Dad began to talk about additional discoveries but I’d already started to drift. He soon said good night and walked back across the carpet. Nearly asleep, I held the number in my mind. Not eternity, perhaps, but 100 years seemed a vast span.
As an adult I began to consider my father’s interest in the miracles of modern medicine he’d described. Undoubtedly, he was wondering why no such miracles had ever been available for him. Why were his mysterious episodes so unexpected, so shameful—and so far removed from any satisfactory medical care? He felt, as he told me in his later years, that no one understood his plight and that he was not even deserving of help.
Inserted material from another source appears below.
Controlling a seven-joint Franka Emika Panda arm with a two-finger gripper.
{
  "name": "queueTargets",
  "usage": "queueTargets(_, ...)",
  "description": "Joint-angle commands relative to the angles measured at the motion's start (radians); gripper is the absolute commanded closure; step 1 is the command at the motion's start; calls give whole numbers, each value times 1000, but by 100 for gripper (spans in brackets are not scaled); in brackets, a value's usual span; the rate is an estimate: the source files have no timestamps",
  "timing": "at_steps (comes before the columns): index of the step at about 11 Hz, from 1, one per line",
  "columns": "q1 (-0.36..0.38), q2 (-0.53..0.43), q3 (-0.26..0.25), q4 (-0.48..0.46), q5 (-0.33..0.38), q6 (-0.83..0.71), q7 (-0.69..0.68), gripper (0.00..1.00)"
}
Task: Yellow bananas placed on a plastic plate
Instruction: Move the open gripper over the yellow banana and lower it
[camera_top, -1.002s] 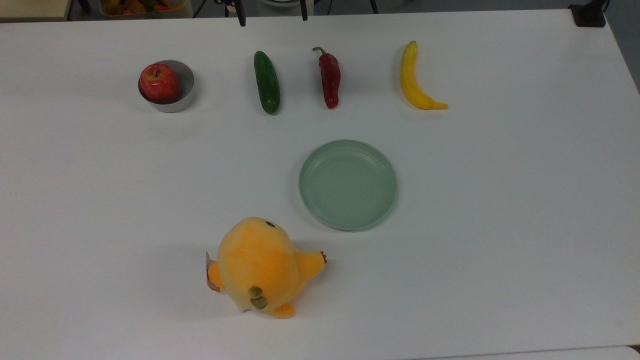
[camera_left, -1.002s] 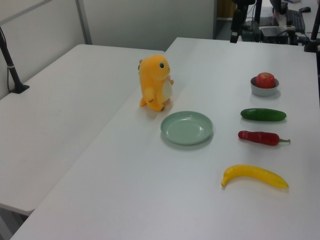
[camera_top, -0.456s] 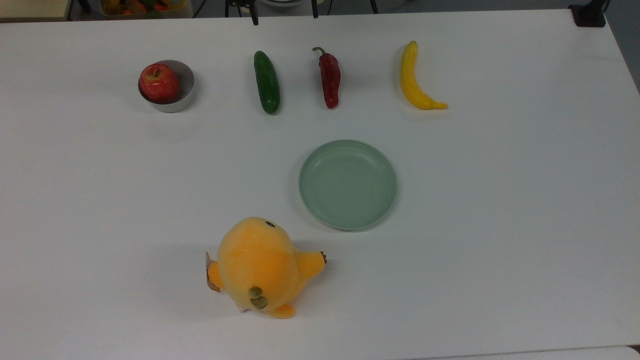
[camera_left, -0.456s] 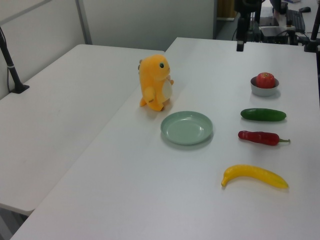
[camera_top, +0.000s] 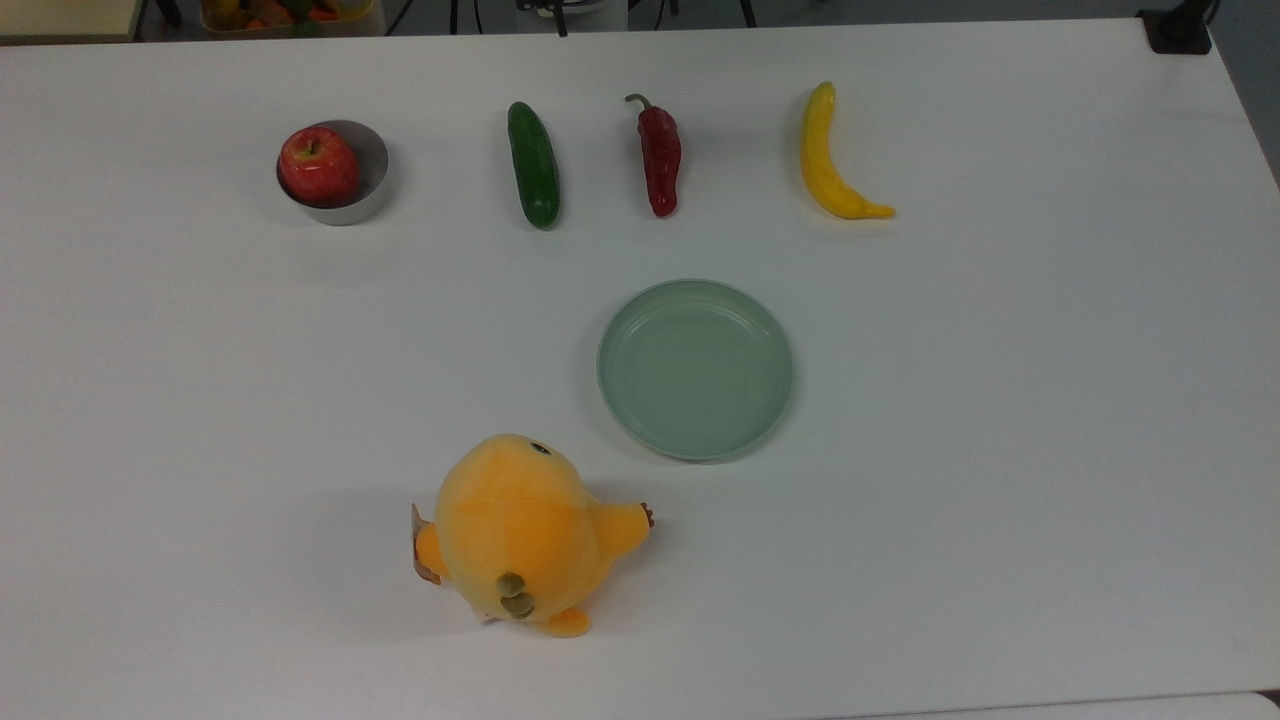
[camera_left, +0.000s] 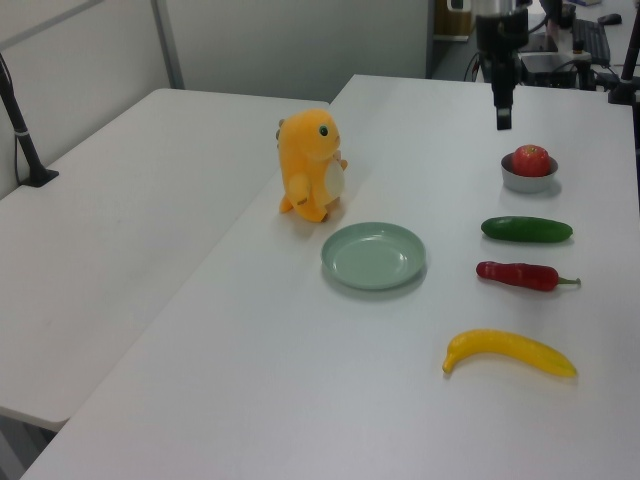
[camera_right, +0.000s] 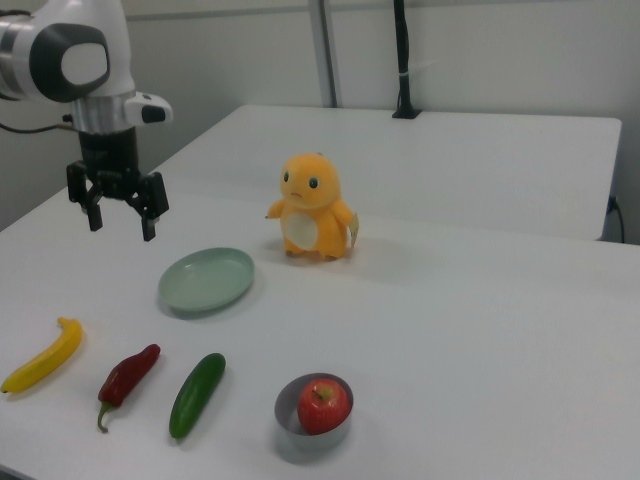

When individuals belong to groups that receive strong stigma and inevitably hear society’s messages about their group, there’s a good chance they’ll absorb the underlying content. In other words, social stigma transforms into self-stigma, completing a vicious cycle. Such internalized stigma—the view that one is fundamentally flawed and unworthy—carries devastating consequences. It’s bad enough to be part of a group outside the mainstream. But when individuals are convinced that their own weaknesses and moral failings lie at the root of the problem, things hit bottom. Not surprisingly, in the case of mental illness, high levels of self-stigma predict a failure to seek treatment, or early drop-out if treatment has actually begun.